What's the difference between convolution in Keras vs Caffe?

Question

I'm trying to replicate a large Caffe network into Keras (based on tensorflow backend). But I'm having a large trouble doing it even at a single convolutional layer.

Simple Convolution in General:

Let's say we had a 4D input with shape (1, 500, 500, 3), and we had to perform a single convolution on this input with 96 filters with kernel size of 11 and 4x4 strides.

Let's set our weight and input variables:

w = np.random.rand(11, 11, 3, 96)  # weights 1
b = np.random.rand(96)  # weights 2 (bias)

x = np.random.rand(500, 500, 3)

Simple Convolution in Keras:

This is how it could be defined in Keras:

from keras.layers import Input
from keras.layers import Conv2D
import numpy as np

inp = Input(shape=(500, 500, 3))
conv1 = Conv2D(filters=96, kernel_size=11, strides=(4, 4), activation=keras.activations.relu, padding='valid')(inp)                                                            


model = keras.Model(inputs=[inp], outputs=conv1)
model.layers[1].set_weights([w, b])  # set weights for convolutional layer


predicted = model.predict([x.reshape(1, 500, 500, 3)])
print(predicted.reshape(1, 96, 123, 123))  # reshape keras output in the form of Caffe

Simple Convolution in Caffe:

simple.prototxt:

name: "simple"
input: "inp"
input_shape {
  dim: 1
  dim: 3
  dim: 500
  dim: 500
}
layer {
  name: "conv1"
  type: "Convolution"
  bottom: "inp"
  top: "conv1"
  param {
    lr_mult: 1
    decay_mult: 1
  }
  param {
    lr_mult: 2
    decay_mult: 0
  }
  convolution_param {
    num_output: 96
    kernel_size: 11
    pad: 0
    stride: 4
  }
}
layer {
  name: "relu1"
  type: "ReLU"
  bottom: "conv1"
  top: "conv1"
}

Caffe in Python:

import caffe

net = caffe.Net('simple.prototxt', caffe.TEST)
net.params['conv1'][0].data[...] = w.reshape(96, 3, 11, 11)  # set weights 1
net.params['conv1'][1].data[...] = b  # set weights 2 (bias)
net.blobs['inp'].reshape(1, 3, 500, 500) # reshape input layer to fit our input array x
print(net.forward(inp=x.reshape(1, 3, 500, 500)).get('conv1'))

Problem:

If we executed both of the snippets of code, we would notice that outputs are different from each other. I understand that there are few differences such as symmetric padding of Caffe, but I didn't even use padding here. Yet the output of Caffe is different from output of Keras...

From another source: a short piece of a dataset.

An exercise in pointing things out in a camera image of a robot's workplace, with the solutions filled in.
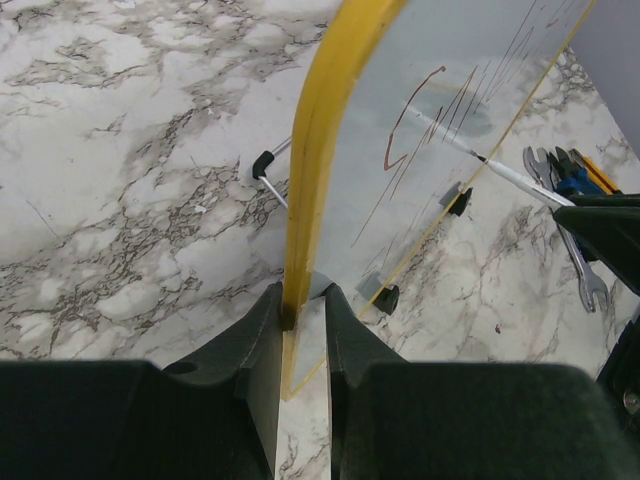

Why is this so? I know that Theano backend doesn't utilize correlation like Caffe does and hence it requires kernel to be rotated by 180 degrees, but is it the same for tensorflow? from what I know, both Tensorflow and Caffe use cross-correlation instead of Convolution.

How could I make two identical models in Keras and Caffe that use convolution?

Any help would be appreciated, thanks!

ShellRox ShellRox · Accepted Answer · 2019-02-17T18:14:25

I found the problem, but I'm not sure how to fix it yet...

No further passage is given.